Here's a quick rundown of what to look for in the voting booth.
Proposition One: Bringing casinos to New York State
Bringing casinos to New York has been on Gov. Andrew Cuomo's to-do list for some time. He and other proponents of the measure have argued that, with Massachusetts, Pennsylvania and other states offering more options for gamblers, New York is losing out on revenue.
If approved, as many as seven casinos can be authorized by the legislature, all of which would be in upstate New York.
Opponents of the amendment argue that gambling represents a kind of tax on the poor, and that casinos aren't the way to stimulate the economy, as the governor proposes.
Proposition Two: Giving disabled vets a boost on civil service exams
Military veterans currently get preferential treatment on exams to become civil servants. Currently, vets get five additional points for an original civil service appointment and two-and-a-half points for a promotion. Disabled vets are eligible for double the amount of bonus points on exams.
However, since the bonuses are for one-time use only, a vet who gets classified as disabled after taking the civil service exam would be ineligible for the additional bonus points. Should the measure pass, that loophole would be eliminated, giving newly disabled vets the chance to earn the higher bonus points on future civil service exams.
Proposition Three: Keep sewage upgrades from factoring into local government debt limits
The ballot measure would keep in place for another 10 years a half-century old exemption that allows local governments to keep the debt they incur for improving sewer systems from counting against their constitutionally mandated debt limits.
Proponents say extending the exclusion will allow local governments more flexibility to continue to improve their infrastructure without running into financial issues. Opponents point to the "unfunded water mandates" as a chief reason water bills continue to rise.
This ballot question relates mostly to municipal governments outside New York City, which funds its water and sewer system through revenue-backed bonds.
Proposition Four: Settling a long-standing dispute over Adirondack land
Under the state constitution, land in the Adirondacks must be "forever free" of development. That clause has resulted in a decades-old dispute over parcels of land in the town of Long Lake in Hamilton County, just at the edge of the Adirondack State Park.
Both the state and local landowners claim to own the 216 land leases in dispute.
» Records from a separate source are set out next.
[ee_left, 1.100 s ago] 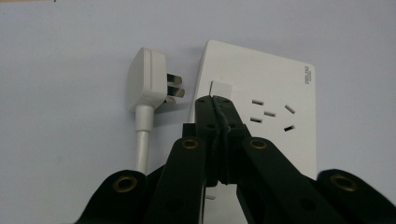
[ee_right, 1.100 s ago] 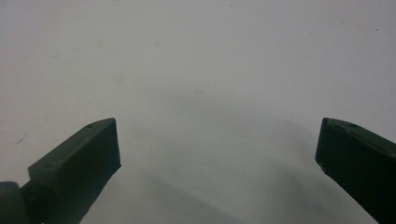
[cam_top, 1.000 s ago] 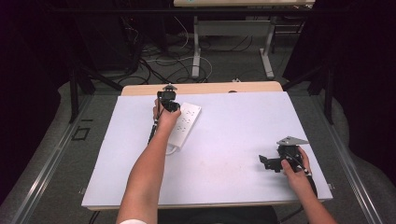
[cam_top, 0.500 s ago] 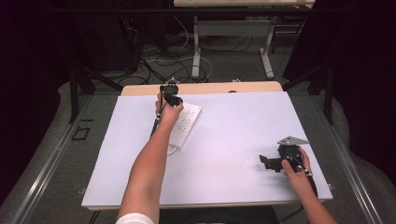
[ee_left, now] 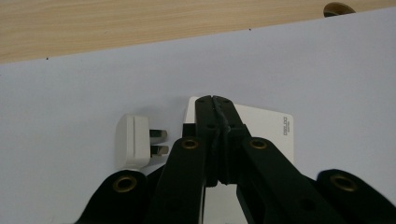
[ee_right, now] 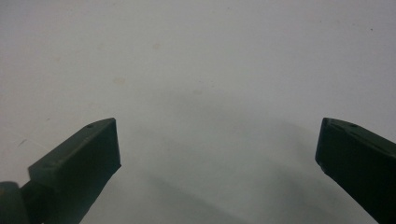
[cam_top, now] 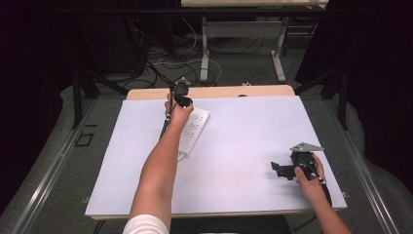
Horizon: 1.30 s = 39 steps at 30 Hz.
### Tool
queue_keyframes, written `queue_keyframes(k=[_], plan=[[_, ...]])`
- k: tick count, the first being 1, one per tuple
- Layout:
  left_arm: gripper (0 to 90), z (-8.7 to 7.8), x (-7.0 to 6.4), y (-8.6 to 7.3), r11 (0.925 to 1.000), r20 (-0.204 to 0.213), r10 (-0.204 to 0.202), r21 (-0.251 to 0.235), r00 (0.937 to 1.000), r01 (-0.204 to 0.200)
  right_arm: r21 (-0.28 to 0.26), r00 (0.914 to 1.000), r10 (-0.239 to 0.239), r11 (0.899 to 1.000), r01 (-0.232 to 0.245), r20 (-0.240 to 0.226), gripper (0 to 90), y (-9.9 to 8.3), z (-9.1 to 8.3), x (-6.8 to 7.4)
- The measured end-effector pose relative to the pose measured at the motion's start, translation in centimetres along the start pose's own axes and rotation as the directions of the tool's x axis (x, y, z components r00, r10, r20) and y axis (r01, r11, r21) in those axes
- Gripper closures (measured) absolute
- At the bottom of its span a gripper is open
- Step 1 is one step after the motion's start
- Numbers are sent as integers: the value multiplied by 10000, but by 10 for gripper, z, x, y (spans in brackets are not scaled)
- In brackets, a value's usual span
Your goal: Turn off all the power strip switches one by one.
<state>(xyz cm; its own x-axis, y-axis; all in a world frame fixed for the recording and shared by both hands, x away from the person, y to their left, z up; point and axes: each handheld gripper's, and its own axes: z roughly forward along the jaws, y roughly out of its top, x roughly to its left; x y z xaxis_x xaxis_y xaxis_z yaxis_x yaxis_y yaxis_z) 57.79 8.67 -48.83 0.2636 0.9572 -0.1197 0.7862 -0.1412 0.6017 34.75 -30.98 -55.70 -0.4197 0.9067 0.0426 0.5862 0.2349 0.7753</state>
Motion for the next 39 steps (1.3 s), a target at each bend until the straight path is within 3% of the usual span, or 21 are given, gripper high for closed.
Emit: queue_keyframes(k=[3, 12, 22, 33, 39], plan=[[900, 5, -1, 0, 9999, -52, 103, 88, 9999, -102, -22, 10000, -9, 10000, 9, 8, 0, 0, -1, 0], [900, 17, 1, -3, 9993, -27, -224, 284, 9997, 225, -58, 10000, 6, 10000, -6, 8, 0, -1, -2, -2], [900, 22, -1, -6, 9982, -69, -75, 588, 9999, 79, -68, 10000, 2, 10000, -2, 4, 0, -1, -3, -1], [900, 26, 2, -10, 9966, -126, -219, 788, 9997, 229, -59, 10000, 18, 10000, -18, -1, 0, -1, -3, -1], [900, 26, 2, -12, 9982, -98, -108, 584, 9999, 113, -41, 10000, -6, 10000, 6, 4, 0, -1, -3, 0]])
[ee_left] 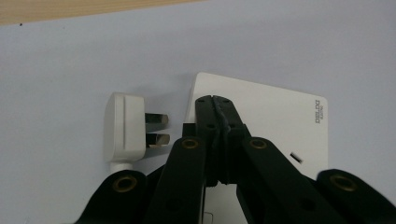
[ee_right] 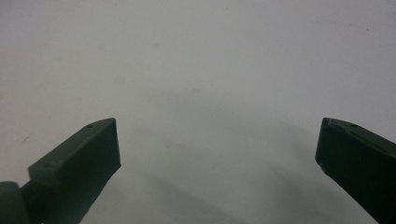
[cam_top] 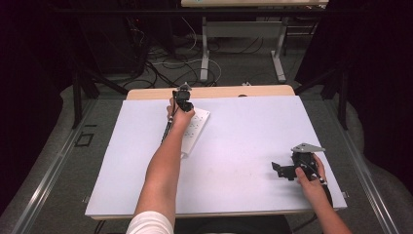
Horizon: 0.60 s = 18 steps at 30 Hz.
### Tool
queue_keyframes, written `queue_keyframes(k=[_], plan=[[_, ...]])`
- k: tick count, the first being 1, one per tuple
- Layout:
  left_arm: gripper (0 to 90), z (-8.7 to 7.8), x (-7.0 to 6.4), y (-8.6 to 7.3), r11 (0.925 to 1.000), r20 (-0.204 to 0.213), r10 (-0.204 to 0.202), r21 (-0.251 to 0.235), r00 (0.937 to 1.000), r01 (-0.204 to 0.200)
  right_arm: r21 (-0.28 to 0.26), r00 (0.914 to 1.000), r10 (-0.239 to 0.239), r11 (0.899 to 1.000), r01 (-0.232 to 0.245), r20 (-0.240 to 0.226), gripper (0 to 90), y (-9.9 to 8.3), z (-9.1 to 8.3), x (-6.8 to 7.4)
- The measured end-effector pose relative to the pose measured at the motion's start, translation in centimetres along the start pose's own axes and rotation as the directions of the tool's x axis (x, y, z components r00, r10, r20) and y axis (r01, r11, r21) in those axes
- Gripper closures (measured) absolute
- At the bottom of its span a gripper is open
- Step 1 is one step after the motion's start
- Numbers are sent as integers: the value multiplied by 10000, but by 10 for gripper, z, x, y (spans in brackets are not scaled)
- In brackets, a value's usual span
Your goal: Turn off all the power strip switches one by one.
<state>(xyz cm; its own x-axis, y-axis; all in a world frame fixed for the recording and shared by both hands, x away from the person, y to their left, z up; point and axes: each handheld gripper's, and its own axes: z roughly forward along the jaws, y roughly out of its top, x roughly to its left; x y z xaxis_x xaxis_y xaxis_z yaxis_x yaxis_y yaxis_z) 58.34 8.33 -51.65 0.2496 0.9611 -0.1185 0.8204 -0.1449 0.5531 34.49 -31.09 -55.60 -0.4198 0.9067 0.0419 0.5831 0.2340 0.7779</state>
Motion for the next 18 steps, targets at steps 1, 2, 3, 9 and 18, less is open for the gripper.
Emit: queue_keyframes(k=[1, 2, 3, 9, 18], plan=[[900, 0, 0, -1, 9999, -26, 103, -14, 9999, -103, 0, 10000, -6, 10000, 6, -2, 0, 0, 0, 0], [900, 1, 0, -1, 9998, -66, 174, 8, 9998, -174, 2, 10000, -8, 10000, 8, -6, 0, 0, 0, 0], [900, 1, 0, -3, 9996, -105, 273, -33, 9996, -273, 6, 10000, -17, 10000, 17, -8, 0, 0, 0, 0], [900, 1, 1, -3, 9999, 2, 101, -88, 9999, -101, -8, 10000, -25, 10000, 25, -8, 0, 0, -1, 0], [900, -3, 1, -3, 10000, -1, 60, 2, 10000, -60, 27, 10000, -79, 10000, 79, -30, 0, 0, 1, 0]])
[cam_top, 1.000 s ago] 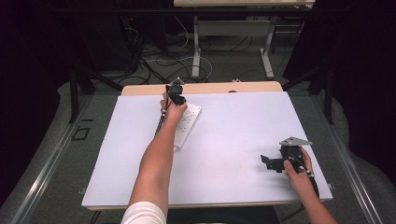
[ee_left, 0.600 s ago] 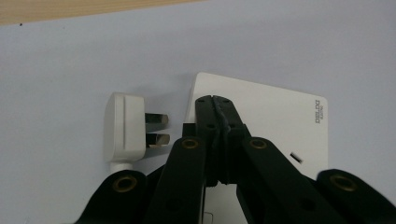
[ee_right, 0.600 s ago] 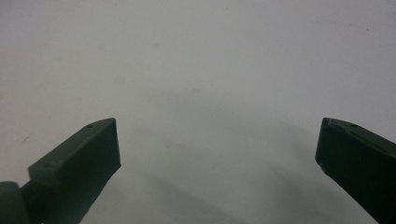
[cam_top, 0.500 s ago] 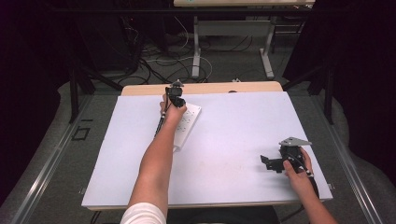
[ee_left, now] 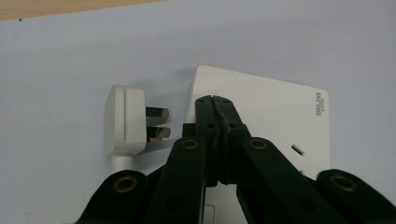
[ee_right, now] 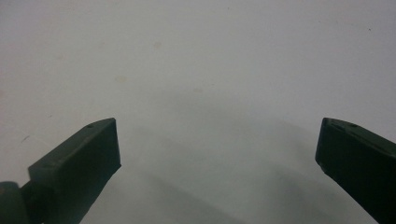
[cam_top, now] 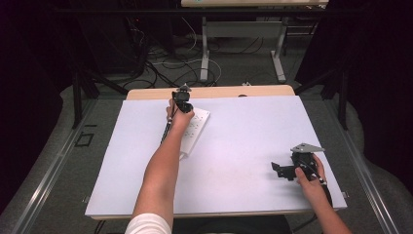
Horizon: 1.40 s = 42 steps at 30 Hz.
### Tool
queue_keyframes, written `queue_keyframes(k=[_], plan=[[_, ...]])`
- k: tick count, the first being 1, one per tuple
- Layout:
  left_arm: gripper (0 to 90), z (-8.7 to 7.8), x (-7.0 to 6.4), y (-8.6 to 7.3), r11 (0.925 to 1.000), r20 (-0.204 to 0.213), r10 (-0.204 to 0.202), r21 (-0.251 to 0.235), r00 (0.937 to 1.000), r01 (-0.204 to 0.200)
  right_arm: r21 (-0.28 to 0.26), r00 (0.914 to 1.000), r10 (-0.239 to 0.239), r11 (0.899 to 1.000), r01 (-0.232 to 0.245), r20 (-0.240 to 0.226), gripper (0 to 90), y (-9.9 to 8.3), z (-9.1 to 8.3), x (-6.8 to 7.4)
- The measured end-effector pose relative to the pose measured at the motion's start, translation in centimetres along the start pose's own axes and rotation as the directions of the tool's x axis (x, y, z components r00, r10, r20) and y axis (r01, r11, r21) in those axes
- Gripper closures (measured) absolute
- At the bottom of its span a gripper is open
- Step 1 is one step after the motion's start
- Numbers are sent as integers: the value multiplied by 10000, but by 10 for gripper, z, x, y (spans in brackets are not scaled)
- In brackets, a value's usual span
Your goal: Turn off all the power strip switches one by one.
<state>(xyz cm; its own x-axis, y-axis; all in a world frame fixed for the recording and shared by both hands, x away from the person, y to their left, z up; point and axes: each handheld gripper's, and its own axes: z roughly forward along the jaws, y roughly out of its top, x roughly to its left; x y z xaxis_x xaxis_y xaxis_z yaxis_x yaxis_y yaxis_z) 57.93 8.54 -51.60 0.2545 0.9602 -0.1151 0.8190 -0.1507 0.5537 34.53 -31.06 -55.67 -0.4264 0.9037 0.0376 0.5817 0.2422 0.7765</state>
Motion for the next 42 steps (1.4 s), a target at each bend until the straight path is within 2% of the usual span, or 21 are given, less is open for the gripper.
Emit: queue_keyframes(k=[8, 19, 22, 23, 25, 27, 31, 34, 35, 39, 42], plan=[[900, -10, 1, 0, 10000, 65, 22, -71, 10000, -22, -10, 10000, -48, 10000, 48, 6, 0, 0, 0, 1], [900, -28, 0, -3, 9997, 456, -67, -247, 9989, 78, -10, 10000, -61, 10000, 61, 5, 0, 0, 0, 0], [879, -33, -1, -6, 9993, 447, 81, -381, 9990, -64, 9, 10000, -33, 10000, 33, 8, 0, 0, 0, 1], [878, -34, -1, -8, 9990, 545, -37, -449, 9985, 61, 7, 10000, -35, 10000, 35, 5, 0, 0, 0, 1], [858, -37, 0, -10, 9991, 605, 130, -410, 9981, -105, -1, 10000, -38, 10000, 38, 4, 0, 0, 0, 1], [834, -40, 0, -12, 9993, 739, 33, -373, 9973, -5, -3, 10000, -38, 10000, 38, 8, 0, 0, 0, 1], [774, -46, 1, -17, 9994, 981, 91, -336, 9951, -58, 17, 10000, 15, 10000, -15, 18, 0, 0, 0, 1], [719, -52, 1, -21, 9987, 963, 433, -320, 9944, -404, 12, 10000, -31, 10000, 31, 2, 0, 0, 0, 1], [707, -54, 1, -23, 9989, 1040, 386, -288, 9938, -358, 16, 10000, -35, 10000, 35, -4, 0, 0, 0, 1], [648, -66, 2, -29, 9961, 1127, 715, -587, 9911, -652, 10, 10000, -62, 10000, 62, -1, 0, 1, 0, 1], [605, -73, 2, -34, 9918, 1228, 1091, -792, 9864, -998, -23, 10000, -49, 10000, 49, -27, 0, 1, 0, 1]])
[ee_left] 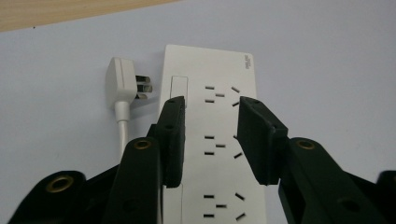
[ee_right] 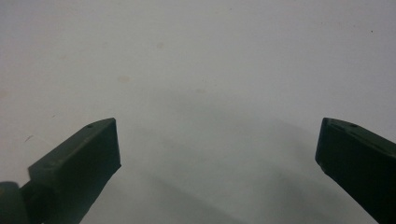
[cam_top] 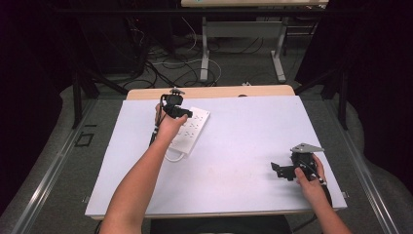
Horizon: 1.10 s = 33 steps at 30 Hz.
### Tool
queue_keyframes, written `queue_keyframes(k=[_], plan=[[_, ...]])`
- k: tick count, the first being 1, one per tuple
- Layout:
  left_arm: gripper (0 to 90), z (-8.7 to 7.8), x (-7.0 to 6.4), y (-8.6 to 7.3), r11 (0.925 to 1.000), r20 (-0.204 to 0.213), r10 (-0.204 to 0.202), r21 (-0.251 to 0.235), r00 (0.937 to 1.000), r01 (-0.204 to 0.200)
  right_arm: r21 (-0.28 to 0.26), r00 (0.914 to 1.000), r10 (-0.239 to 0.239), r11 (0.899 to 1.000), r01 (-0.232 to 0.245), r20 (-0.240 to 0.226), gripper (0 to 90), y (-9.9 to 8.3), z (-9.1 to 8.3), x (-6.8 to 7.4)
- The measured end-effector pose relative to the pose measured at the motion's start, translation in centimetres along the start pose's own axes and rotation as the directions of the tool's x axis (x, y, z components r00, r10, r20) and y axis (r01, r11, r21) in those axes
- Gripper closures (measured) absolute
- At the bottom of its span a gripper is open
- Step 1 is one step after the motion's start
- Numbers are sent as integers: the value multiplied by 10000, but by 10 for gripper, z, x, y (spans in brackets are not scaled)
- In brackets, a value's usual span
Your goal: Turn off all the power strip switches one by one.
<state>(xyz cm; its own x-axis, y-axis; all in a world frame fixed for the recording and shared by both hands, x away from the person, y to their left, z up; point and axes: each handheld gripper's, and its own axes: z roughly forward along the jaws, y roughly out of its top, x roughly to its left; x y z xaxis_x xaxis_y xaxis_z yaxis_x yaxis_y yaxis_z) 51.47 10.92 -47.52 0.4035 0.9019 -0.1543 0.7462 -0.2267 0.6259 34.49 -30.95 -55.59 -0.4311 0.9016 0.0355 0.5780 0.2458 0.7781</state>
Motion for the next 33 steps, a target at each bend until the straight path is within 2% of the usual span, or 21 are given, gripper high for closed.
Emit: queue_keyframes(k=[2, 5, 6, 7, 11, 12, 14, 15, 16, 19, 22, 24, 26, 29, 33], plan=[[580, -5, -2, -3, 9999, 54, 110, 55, 9999, -110, -17, 10000, -14, 10000, 14, -4, 0, 0, 0, 0], [544, -12, -4, -9, 9987, 206, 474, -207, 9987, -470, -9, 10000, -4, 10000, 4, -1, 0, 0, 0, 0], [526, -15, -6, -11, 9985, 220, 435, -334, 9988, -428, -7, 10000, -1, 10000, 1, 0, 0, 0, 0, 0], [507, -18, -6, -13, 9972, 222, 650, -390, 9976, -641, -2, 10000, 8, 10000, -8, -1, 0, 0, 0, 0], [481, -28, -8, -21, 9971, 661, 528, -577, 9964, -490, -1, 10000, 8, 10000, -8, 10, 0, 0, 0, 1], [468, -31, -7, -23, 9951, 714, 781, -668, 9944, -734, -22, 10000, 49, 10000, -49, 28, 0, 1, 0, 1], [423, -37, -8, -27, 9932, 802, 854, -862, 9931, -784, -26, 10000, -11, 10000, 11, 16, 0, 1, 0, 1], [393, -40, -9, -29, 9933, 810, 761, -932, 9938, -685, -28, 10000, 2, 10000, -2, 11, 0, 0, 0, 1], [374, -43, -8, -31, 9920, 851, 957, -905, 9918, -880, -24, 10000, 4, 10000, -4, 11, 0, 0, 0, 0], [306, -49, -8, -37, 9896, 807, 1086, -1038, 9908, -1000, -19, 10000, 18, 10000, -18, 8, 0, 0, 0, 0], [297, -57, -8, -43, 9845, 979, 1306, -1300, 9866, -1174, -37, 10000, -28, 10000, 28, 18, 0, 1, -1, 1], [285, -62, -7, -48, 9833, 983, 1305, -1405, 9866, -1160, -33, 10000, -14, 10000, 14, 18, 0, 1, -1, 1], [265, -66, -7, -53, 9853, 955, 1074, -1430, 9896, -931, -4, 10000, 22, 10000, -22, 24, 0, 1, 0, 1], [251, -71, -3, -64, 9883, 1353, 707, -1439, 9883, -510, -22, 10000, 21, 10000, -21, 30, 0, 1, -1, 1], [186, -80, 1, -81, 9872, 1473, 529, -1569, 9877, -295, -30, 10000, 46, 10000, -46, 55, 0, 1, -1, 0]])
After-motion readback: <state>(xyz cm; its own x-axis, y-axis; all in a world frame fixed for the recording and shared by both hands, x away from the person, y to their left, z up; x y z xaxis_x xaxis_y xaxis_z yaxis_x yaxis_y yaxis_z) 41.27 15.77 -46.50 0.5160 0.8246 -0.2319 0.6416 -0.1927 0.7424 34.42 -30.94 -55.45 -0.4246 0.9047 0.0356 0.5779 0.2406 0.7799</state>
If the measure passes, the state would hand the land over to the property owners, who would pay a fee that the state could use to purchase replacement land to be added to the nature reserve.
Proposition Five: A land swap to allow a mining company onto a state forest reserve
NYCO Minerals operates a mining facility adjacent to the Adirondack Park in upstate New York. The company is looking to acquire approximately 200 acres of parkland from the state to mine. In exchange, the company is willing to exchange an equal amount of land, if not more, valued at least $1 million, that would be added to the existing forest preserve.
At the conclusion of mining operations, NYCO Minerals says it will return the land to the state to be reintegrated into the state park.
Proponents of the measure site the economic benefit to the region, as well as the land swap that will keep the park with as much reserved land as before. Opponents worry about the long-term environmental impacts, as well as the precedent set if a private company is allowed to mine on public land in New York.